Some of Heseltine's people found poignant parallels in that, and were using not dissimilar language about him last night.

The anti-European right see it differently. They are deeply cheesed off. They thought that Major was bad enough, but Major-plus-Heseltine is awful for them. A day after they thought they were on course for Redwood or Portillo, they find the party in the hands of their enemies.

The risk for Major therefore appears to be a double one - the risk of finding Heseltine standing in front of his fire at Downing Street, shaking hands with his guests, and so forth; and the risk of the right being so furious that they cause more trouble. Right-wingers believe that Heseltine played a brilliant and malign manoeuvre, subverting the leadership contest.

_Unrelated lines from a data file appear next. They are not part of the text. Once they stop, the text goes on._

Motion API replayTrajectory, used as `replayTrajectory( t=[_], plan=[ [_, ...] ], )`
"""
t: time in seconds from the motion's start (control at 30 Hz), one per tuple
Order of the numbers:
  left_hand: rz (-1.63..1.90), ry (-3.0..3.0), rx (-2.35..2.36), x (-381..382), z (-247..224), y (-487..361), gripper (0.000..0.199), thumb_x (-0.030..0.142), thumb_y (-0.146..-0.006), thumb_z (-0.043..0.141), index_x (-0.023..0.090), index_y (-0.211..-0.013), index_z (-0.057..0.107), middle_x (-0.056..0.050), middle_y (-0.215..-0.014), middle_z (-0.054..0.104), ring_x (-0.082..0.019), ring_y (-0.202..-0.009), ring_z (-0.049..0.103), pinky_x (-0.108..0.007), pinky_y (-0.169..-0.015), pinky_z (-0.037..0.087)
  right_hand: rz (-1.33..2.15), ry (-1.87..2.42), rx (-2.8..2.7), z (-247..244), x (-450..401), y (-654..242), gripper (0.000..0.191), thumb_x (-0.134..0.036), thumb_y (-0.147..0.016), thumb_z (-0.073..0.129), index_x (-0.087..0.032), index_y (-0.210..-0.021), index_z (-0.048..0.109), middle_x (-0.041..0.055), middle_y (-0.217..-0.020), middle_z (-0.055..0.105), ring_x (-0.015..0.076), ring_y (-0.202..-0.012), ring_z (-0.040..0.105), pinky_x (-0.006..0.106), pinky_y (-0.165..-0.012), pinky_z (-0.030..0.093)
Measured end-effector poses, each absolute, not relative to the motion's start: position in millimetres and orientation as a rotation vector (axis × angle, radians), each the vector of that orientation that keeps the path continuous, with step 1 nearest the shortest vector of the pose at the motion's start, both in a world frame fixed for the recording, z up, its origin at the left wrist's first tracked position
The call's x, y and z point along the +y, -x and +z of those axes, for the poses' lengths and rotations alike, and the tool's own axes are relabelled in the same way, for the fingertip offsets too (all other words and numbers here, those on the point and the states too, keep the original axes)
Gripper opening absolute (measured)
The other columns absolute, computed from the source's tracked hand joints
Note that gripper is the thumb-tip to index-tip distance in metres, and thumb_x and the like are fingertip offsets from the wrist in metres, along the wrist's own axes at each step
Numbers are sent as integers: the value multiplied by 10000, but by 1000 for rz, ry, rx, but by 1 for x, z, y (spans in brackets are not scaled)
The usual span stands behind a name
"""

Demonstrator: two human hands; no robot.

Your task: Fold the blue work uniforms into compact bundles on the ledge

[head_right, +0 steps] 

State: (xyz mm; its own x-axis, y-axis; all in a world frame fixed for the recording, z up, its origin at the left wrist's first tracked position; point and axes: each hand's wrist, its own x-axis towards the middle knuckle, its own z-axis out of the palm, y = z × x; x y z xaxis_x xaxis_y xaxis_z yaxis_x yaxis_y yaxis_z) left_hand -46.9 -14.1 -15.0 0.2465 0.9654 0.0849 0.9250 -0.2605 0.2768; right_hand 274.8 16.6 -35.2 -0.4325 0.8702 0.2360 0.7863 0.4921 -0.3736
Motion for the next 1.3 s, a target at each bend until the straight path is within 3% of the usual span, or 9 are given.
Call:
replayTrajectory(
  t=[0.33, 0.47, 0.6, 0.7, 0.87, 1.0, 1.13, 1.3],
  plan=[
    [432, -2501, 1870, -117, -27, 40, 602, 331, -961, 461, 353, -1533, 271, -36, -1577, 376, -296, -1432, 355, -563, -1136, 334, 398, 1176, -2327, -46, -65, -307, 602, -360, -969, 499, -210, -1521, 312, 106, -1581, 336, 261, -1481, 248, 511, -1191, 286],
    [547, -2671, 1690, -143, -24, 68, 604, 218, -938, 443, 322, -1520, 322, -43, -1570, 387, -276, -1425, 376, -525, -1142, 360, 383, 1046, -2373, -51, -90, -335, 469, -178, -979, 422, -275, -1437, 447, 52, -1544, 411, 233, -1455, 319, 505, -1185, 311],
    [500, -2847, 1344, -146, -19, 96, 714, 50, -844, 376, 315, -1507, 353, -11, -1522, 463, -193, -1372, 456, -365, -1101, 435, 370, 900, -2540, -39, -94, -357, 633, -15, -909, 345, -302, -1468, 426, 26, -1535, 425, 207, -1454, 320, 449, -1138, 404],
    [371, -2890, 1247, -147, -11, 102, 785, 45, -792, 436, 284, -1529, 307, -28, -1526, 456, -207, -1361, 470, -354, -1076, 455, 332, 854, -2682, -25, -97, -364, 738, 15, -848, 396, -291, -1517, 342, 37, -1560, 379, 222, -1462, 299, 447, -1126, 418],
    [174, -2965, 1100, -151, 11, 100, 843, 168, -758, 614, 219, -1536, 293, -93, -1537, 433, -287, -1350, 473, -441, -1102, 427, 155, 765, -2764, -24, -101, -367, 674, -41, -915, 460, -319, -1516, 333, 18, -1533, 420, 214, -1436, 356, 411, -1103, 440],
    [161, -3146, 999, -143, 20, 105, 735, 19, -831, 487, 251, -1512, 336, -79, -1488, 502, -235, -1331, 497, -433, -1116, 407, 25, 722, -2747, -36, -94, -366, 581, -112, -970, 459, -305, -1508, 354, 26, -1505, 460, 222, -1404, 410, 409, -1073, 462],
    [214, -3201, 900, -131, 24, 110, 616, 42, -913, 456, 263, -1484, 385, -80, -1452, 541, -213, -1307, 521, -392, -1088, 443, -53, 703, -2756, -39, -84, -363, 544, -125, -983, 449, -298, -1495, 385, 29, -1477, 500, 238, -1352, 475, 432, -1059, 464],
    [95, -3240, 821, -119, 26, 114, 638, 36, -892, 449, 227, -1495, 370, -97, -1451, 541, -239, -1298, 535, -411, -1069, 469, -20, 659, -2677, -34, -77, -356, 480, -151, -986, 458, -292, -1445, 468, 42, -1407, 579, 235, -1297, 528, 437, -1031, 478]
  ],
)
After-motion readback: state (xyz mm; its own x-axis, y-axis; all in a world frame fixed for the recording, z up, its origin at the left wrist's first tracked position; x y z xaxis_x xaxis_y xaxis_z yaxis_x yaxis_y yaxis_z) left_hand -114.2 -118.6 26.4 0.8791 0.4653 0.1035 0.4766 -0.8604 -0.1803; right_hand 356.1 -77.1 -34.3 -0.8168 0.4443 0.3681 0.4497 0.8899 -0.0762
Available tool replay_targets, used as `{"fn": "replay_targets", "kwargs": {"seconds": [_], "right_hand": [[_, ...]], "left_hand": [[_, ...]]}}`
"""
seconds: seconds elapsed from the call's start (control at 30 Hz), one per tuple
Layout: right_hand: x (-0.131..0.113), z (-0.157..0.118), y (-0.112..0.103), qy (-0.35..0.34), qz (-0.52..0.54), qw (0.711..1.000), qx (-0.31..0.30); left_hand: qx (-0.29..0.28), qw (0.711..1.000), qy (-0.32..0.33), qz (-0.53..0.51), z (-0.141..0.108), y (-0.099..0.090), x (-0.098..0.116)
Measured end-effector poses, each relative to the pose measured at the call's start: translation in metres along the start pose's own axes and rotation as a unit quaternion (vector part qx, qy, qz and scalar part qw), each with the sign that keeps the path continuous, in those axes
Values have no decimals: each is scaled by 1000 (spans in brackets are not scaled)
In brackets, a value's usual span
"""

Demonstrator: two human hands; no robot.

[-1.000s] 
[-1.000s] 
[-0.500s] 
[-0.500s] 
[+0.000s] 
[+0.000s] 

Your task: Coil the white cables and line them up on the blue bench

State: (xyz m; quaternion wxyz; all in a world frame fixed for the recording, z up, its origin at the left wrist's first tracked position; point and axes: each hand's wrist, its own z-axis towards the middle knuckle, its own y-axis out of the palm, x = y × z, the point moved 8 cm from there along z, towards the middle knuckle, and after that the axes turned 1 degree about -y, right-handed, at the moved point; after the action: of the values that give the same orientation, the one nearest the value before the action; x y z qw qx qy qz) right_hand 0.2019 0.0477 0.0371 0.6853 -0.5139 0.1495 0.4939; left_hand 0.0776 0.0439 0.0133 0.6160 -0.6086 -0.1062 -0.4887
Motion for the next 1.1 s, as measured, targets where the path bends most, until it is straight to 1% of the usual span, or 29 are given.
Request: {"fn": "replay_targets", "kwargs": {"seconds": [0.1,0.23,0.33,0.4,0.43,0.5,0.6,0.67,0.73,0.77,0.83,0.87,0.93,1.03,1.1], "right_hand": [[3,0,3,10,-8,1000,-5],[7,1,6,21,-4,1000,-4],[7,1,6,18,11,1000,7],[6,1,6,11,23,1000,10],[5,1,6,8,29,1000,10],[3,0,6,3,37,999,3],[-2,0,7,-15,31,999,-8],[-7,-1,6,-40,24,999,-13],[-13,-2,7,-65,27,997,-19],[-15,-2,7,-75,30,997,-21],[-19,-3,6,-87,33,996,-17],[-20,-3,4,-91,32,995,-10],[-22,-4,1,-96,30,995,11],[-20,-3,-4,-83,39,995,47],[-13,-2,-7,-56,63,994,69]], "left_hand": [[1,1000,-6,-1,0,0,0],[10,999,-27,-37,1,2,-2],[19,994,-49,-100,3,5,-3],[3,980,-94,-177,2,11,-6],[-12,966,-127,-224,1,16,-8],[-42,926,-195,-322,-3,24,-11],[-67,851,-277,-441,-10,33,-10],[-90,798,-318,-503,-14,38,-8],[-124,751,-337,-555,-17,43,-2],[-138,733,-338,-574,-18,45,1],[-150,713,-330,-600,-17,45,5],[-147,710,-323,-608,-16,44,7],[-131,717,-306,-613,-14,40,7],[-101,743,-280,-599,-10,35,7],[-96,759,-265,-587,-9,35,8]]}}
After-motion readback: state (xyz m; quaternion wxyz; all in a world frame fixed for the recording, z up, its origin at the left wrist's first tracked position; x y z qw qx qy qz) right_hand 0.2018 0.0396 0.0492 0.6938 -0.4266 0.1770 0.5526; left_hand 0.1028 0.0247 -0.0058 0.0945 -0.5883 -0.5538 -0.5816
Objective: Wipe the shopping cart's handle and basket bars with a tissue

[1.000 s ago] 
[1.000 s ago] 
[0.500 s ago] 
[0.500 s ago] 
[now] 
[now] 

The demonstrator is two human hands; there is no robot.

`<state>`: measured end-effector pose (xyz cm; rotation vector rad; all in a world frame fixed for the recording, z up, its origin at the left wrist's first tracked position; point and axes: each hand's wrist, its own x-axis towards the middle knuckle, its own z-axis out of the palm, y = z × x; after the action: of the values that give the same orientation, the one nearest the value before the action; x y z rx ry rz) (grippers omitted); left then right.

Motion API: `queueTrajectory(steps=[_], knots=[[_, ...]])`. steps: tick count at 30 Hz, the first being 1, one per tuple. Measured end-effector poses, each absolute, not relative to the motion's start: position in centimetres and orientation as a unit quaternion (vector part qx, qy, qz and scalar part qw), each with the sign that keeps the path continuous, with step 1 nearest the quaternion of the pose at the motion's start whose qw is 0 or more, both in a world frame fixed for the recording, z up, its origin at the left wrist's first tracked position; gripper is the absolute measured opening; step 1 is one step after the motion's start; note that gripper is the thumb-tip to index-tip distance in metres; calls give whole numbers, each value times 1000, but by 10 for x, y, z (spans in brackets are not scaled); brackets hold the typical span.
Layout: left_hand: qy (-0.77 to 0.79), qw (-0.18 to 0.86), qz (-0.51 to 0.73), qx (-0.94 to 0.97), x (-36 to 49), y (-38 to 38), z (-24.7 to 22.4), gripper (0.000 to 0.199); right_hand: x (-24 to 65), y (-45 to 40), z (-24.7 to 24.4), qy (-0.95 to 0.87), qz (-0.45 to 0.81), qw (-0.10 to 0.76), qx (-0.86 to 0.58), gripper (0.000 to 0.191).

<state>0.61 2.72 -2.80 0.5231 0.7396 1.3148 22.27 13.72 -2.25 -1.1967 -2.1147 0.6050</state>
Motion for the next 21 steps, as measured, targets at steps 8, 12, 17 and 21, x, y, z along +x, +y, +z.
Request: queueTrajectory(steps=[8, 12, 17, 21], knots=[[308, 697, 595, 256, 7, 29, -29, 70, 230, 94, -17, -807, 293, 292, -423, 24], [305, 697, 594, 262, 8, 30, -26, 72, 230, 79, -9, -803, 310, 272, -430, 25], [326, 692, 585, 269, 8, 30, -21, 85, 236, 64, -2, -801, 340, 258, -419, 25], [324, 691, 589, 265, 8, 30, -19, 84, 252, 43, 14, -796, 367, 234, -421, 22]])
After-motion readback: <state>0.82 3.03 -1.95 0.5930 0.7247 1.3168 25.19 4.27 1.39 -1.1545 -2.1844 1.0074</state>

The suggestion is that around lunchtime on Tuesday, the Major camp were very worried that the ballot was going against them. Then Heseltine went to see Major and struck his bargain. Only after that did Redwood supporters see a string of Heseltine enthusiasts, who had previously been ready to abstain, turn up and vote for Major, tipping the balance late in the day.

Would such a plot be possible? Because of the placing of the names Major and Redwood on the ballot-papers, the scrutineers at the count were able to guess which way people were voting by looking at how they held the papers between thumb and finger as they made their mark. So guesstimates about the progress of voting could have been passed to Major.

But the evidence is that Heseltine didn't talk to his people at Westminster, at least directly. Indeed, they are rather frustrated that he was so loyal. Some on the right are also convinced that Heseltine told Major he had to sack Jonathan Aitken, to whom Hezza had hardly been helpful in recent weeks. But again, this may be too neat. I'm told by his friends that Aitken had decided to go anyway.

These stories are interesting not because they are necessarily true, but because they demonstrate the feeling of mistrust and disenfranchisement among right-wingers as they contemplate the new cabinet. Apart from Michael Howard, who didn't win the move to the Foreign Office he'd hoped for, there is not a single right-winger among Major's inner cabinet circle.

This is to be a government of the congenial. Ian Lang, one of the best and most decent Conservatives of his generation, has won a richly deserved promotion. Malcolm Rifkind may have tilted to modish Euro-scepticism. But he is hardly the Foreign Secretary Bill Cash would dream of. The arrival of Michael Portillo at the Ministry of Defence, having lost one department, doesn't balance things up (though there were eruptions of anger coming from the MoD last night). Most ministers reckon so much of the work there has been done that it's a non-job.

What will the congenial do? On one issue there are certainly signs of a fresh approach. In Wales, Scotland and England, the senior people have finally realised that the spread of unelected quangos and the dismantling of local government is a Tory problem and not a Tory solution. If they act accordingly, this is a repentance devoutly to be welcomed.

Policy, though, isn't the pith of what happened yesterday. The real message is that Major the balancer, the skipper between factions, the compromiser, looks as if he, too, has become fed up with his old self. He's decided that now the right have done their worst and failed, he isn't going to listen to them, or to the press, or anyone else. He's going to do what he wants.

Yes, it's a risk. But the past five years have rammed home the old, old lesson that appeasement cannot make you strong. The right kept coming back to Major for more. He kept conceding, and kept shrivelling as a result. It was a deal which could only end in his destruction. Yesterday, he put the cards down and walked away from the table.